◆ WHAT IS REQUIRED
Only the lines from the start of the data through the line containing "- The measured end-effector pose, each" should be written out, exactly as they are, with both ends included and the pictures left out.

::::::

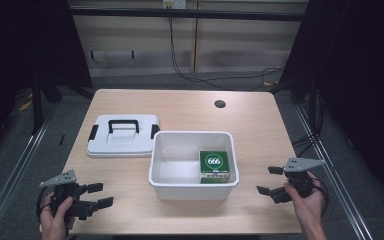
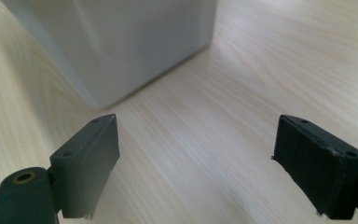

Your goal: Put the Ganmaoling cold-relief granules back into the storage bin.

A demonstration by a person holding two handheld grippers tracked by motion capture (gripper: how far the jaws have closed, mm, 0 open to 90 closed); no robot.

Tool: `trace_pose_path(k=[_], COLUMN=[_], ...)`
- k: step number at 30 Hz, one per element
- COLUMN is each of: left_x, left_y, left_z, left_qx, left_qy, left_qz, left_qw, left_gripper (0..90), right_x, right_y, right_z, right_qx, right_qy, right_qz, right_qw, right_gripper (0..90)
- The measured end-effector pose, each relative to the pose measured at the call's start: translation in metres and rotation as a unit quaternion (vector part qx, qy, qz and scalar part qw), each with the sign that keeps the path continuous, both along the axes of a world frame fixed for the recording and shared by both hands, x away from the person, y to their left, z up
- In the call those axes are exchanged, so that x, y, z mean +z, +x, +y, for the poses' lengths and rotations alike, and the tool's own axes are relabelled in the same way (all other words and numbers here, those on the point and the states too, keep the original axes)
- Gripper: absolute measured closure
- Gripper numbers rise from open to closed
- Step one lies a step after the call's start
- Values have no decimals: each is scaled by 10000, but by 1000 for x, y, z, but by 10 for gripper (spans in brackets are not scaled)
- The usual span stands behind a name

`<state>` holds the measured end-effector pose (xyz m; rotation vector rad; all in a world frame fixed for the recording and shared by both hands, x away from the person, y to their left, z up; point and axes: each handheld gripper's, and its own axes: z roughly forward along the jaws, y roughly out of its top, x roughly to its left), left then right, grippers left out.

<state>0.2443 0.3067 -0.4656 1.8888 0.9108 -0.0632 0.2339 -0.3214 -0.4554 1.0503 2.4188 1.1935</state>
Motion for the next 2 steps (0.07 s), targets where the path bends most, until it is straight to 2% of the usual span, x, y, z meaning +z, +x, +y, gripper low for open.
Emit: trace_pose_path(k=[2], left_x=[0], left_y=[0], left_z=[0], left_qx=[-2], left_qy=[-3], left_qz=[5], left_qw=[10000], left_gripper=[160], right_x=[-3], right_y=[0], right_z=[-3], right_qx=[-44], right_qy=[-37], right_qz=[37], right_qw=[10000], right_gripper=[134])
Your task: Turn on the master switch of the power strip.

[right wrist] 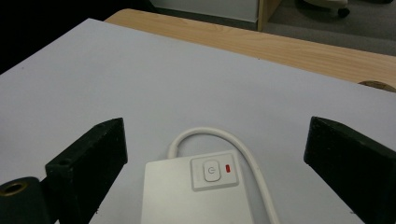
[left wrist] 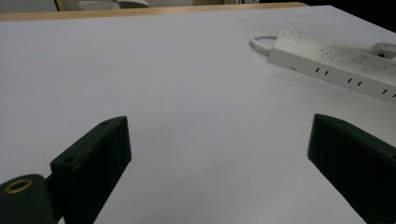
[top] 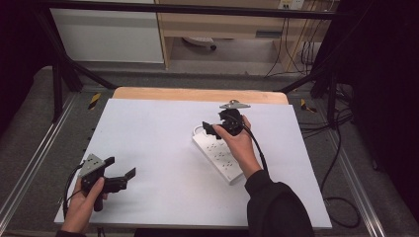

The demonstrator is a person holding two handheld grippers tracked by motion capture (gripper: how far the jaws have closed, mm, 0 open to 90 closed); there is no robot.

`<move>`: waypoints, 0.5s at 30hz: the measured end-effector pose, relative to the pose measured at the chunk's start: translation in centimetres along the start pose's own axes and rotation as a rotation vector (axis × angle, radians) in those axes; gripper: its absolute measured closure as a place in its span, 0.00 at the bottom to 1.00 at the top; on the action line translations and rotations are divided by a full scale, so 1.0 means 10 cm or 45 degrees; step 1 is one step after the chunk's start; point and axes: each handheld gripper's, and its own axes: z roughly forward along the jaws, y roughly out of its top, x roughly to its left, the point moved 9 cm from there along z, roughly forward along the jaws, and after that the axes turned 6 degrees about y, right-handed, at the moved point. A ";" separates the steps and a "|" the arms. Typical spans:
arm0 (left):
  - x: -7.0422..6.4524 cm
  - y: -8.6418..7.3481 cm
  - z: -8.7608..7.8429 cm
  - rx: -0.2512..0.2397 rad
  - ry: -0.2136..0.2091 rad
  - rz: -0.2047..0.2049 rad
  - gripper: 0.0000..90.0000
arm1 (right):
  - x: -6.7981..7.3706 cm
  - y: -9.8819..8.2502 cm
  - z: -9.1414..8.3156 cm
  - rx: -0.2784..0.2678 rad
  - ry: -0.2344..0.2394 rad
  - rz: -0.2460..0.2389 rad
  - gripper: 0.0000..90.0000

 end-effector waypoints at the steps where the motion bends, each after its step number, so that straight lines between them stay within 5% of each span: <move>1: 0.00 0.00 0.00 0.003 0.001 0.000 0.07 | 0.00 0.01 -0.03 -0.007 0.005 0.001 0.08; 15: 0.01 0.00 0.00 0.004 0.000 -0.013 0.07 | 0.04 0.06 -0.37 -0.057 0.068 -0.010 0.09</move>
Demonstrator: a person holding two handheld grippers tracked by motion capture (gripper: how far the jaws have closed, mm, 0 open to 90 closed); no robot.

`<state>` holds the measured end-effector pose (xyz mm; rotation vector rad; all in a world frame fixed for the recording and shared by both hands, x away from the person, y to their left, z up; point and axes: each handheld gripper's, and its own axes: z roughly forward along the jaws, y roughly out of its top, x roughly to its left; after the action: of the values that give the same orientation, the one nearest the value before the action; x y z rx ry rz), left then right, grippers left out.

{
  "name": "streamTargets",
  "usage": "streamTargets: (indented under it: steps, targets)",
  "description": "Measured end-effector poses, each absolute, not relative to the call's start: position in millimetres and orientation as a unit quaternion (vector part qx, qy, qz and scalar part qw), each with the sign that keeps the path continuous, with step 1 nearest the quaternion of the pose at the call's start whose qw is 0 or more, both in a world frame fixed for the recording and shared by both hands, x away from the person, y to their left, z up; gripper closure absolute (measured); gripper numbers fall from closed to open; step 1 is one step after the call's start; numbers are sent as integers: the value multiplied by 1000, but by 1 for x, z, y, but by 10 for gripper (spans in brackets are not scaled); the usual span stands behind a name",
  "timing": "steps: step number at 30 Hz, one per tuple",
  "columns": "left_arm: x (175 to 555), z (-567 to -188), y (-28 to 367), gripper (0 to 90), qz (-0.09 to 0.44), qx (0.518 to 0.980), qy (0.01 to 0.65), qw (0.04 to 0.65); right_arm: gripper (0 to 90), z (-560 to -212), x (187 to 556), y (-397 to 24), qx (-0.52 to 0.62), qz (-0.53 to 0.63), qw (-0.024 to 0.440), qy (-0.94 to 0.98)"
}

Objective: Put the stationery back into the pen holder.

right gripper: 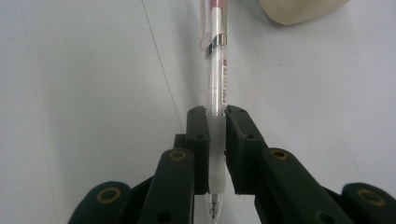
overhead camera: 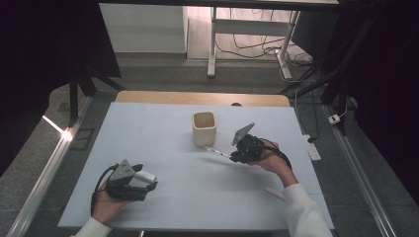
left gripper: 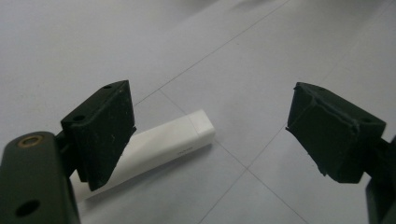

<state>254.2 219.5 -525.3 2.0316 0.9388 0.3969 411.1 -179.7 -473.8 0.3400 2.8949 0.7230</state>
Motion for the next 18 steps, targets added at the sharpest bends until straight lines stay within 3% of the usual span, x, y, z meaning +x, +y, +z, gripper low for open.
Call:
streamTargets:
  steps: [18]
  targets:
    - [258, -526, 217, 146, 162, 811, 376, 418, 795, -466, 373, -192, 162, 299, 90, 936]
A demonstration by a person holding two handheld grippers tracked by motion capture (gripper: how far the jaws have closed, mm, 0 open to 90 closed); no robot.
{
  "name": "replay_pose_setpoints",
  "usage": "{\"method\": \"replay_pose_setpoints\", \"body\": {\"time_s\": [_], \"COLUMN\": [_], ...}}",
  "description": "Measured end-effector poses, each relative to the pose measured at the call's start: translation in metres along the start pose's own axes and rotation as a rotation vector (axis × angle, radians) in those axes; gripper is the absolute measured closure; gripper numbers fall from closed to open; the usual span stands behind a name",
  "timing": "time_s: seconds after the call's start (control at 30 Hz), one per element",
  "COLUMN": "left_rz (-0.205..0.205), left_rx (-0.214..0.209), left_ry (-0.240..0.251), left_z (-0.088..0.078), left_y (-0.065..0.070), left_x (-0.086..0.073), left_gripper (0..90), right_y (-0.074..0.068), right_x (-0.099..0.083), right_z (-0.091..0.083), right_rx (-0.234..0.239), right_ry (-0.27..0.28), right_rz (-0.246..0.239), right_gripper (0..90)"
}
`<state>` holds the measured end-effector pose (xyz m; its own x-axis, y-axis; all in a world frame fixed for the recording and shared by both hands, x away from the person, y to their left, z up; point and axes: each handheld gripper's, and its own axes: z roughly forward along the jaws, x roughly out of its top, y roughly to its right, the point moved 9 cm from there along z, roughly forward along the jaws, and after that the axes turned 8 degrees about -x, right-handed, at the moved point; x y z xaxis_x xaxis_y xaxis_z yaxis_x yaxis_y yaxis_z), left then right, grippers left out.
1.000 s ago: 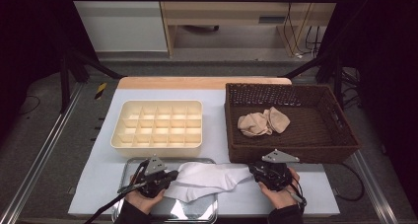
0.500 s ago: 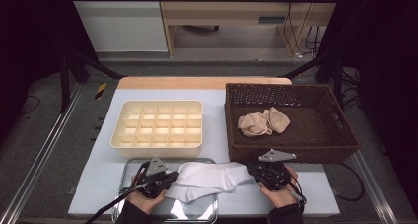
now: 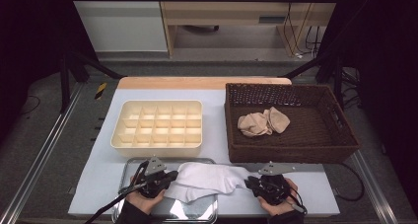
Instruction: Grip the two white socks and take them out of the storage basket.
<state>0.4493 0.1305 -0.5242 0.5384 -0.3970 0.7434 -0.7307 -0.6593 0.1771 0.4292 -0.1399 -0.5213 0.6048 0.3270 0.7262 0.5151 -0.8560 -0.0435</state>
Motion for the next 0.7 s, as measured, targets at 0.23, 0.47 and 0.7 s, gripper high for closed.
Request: {"method": "replay_pose_setpoints", "body": {"time_s": [0.23,0.47,0.7], "left_rz": [-0.001,0.003,0.001], "left_rx": [0.003,0.005,-0.003], "left_ry": [0.001,-0.001,0.003], "left_z": [0.001,0.002,0.002], "left_y": [-0.001,-0.001,-0.001], "left_x": [0.000,-0.001,0.000], "left_gripper": [87.3,87.3,87.3], "right_y": [0.028,0.022,0.032], "right_x": [0.012,-0.003,0.013], "right_z": [0.002,0.022,-0.001], "right_rx": [-0.090,-0.057,-0.109], "right_ry": [0.052,-0.034,0.047], "right_rz": [0.063,0.055,0.054], "right_gripper": [73.2,76.7,81.9]}}
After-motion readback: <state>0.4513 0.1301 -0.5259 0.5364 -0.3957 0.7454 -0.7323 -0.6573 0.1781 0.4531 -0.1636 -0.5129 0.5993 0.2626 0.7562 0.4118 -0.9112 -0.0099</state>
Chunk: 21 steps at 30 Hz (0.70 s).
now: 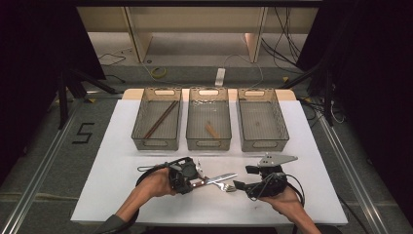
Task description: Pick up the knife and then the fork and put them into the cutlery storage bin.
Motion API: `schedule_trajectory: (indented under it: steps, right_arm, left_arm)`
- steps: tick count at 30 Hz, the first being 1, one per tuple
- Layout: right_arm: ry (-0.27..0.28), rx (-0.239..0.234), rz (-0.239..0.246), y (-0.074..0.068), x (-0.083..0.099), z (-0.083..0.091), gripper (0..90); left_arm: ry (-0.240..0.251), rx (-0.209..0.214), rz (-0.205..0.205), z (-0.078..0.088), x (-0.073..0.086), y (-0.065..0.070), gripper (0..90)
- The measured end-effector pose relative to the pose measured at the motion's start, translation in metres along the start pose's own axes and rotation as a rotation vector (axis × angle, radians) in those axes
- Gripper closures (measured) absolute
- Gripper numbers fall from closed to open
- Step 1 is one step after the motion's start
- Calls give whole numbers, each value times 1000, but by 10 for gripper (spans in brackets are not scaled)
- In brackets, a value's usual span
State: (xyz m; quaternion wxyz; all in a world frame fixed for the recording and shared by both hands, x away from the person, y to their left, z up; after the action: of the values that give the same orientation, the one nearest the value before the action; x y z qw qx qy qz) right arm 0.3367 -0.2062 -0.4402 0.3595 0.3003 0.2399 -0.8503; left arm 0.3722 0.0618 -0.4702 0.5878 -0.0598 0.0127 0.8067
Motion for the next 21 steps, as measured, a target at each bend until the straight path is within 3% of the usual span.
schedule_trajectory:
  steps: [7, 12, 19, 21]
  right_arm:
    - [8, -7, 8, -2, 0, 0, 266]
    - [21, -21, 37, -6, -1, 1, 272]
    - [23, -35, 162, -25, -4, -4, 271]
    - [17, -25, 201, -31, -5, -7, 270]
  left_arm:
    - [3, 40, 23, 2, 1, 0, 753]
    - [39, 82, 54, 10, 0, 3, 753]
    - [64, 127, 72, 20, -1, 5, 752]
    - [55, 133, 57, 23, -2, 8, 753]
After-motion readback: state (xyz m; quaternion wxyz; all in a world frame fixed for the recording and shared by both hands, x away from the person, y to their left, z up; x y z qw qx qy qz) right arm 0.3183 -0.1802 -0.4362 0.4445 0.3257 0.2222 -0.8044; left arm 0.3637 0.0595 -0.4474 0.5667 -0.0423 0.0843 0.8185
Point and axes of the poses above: each handheld gripper's, and its own axes: z roughly backward along the jaws, x roughly out of its underside, y roughly to its right, the point moved 1 cm from there along -z, roughly forward along the jaws, and after that the axes turned 8 degrees about -y, right-handed, at the moved point
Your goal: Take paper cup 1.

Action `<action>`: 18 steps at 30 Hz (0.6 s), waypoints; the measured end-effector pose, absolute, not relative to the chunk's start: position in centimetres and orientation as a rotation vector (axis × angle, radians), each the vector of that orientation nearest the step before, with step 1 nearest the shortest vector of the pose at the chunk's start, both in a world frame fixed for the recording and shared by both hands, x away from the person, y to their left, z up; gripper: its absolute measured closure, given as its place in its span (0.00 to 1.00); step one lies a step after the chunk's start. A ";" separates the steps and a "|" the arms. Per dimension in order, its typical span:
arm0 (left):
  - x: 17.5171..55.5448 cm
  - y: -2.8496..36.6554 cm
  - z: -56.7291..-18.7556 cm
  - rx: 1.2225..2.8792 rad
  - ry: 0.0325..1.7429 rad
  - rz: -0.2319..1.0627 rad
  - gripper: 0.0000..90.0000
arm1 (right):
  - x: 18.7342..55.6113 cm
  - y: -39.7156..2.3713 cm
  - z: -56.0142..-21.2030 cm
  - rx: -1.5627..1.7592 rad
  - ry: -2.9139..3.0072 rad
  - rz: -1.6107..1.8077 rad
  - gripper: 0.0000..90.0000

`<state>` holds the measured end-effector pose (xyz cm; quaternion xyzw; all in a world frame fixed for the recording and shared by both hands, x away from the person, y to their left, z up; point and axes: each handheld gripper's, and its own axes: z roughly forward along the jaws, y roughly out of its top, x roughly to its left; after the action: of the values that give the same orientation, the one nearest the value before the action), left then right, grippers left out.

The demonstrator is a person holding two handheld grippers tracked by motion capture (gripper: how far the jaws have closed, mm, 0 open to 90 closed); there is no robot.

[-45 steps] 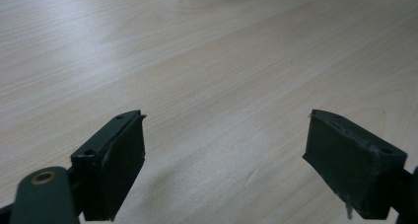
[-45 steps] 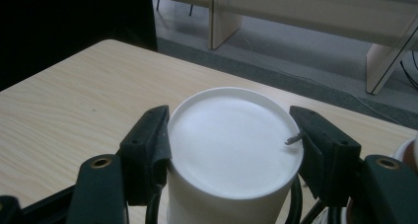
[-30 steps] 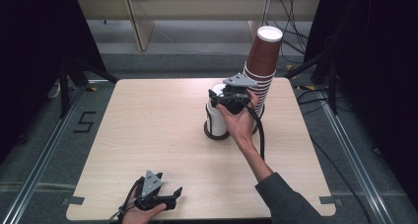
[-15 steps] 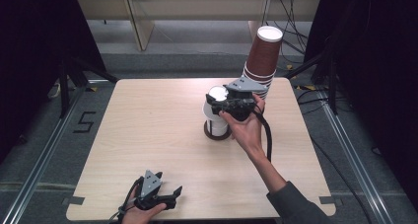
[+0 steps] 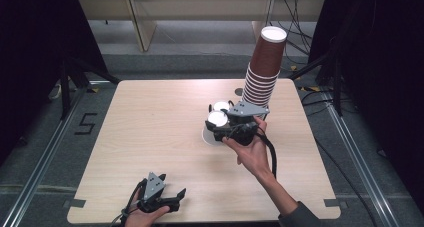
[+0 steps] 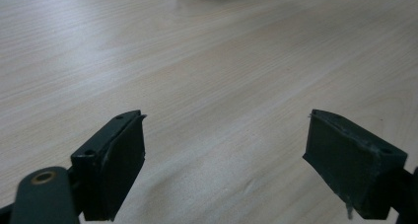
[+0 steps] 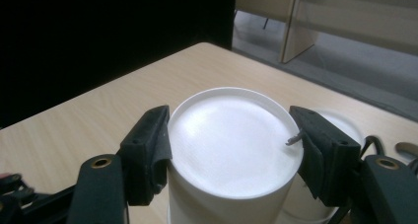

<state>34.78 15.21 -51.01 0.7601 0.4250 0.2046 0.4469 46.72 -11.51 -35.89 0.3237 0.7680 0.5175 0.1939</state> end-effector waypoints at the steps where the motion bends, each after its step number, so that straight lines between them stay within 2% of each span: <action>1: 34.8 15.2 -51.0 1.882 1.052 0.507 0.16 | 46.7 -11.5 -35.9 0.908 2.154 1.451 0.40; 18: 35.1 15.3 -51.2 1.873 1.042 0.505 0.16 | 45.4 -11.4 -40.0 0.882 2.308 1.398 0.40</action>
<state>35.06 15.29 -51.20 0.7585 0.4219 0.2044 0.4526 45.35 -11.44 -40.00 0.3070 0.8036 0.4870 0.1509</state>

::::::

◆ ANSWER BELOW
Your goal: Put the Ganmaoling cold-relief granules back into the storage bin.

A demonstration by a person holding two handheld grippers tracked by motion capture (gripper: how far the jaws have closed, mm, 0 open to 90 closed); no robot.

Tool: `trace_pose_path(k=[_], COLUMN=[_], ...)`
- k: step number at 30 Hz, one per element
- COLUMN is each of: left_x, left_y, left_z, left_qx, left_qy, left_qz, left_qw, left_gripper (0..90), right_x, right_y, right_z, right_qx, right_qy, right_qz, right_qw, right_gripper (0..90)
- The measured end-effector pose, each relative to the pose measured at the call's start: translation in metres and rotation as a unit quaternion (vector part qx, qy, qz and scalar part qw), each with the sign that keeps the path continuous, both along the axes of a world frame fixed for the recording and shared by both hands, x away from the person, y to their left, z up

With that, the answer is done.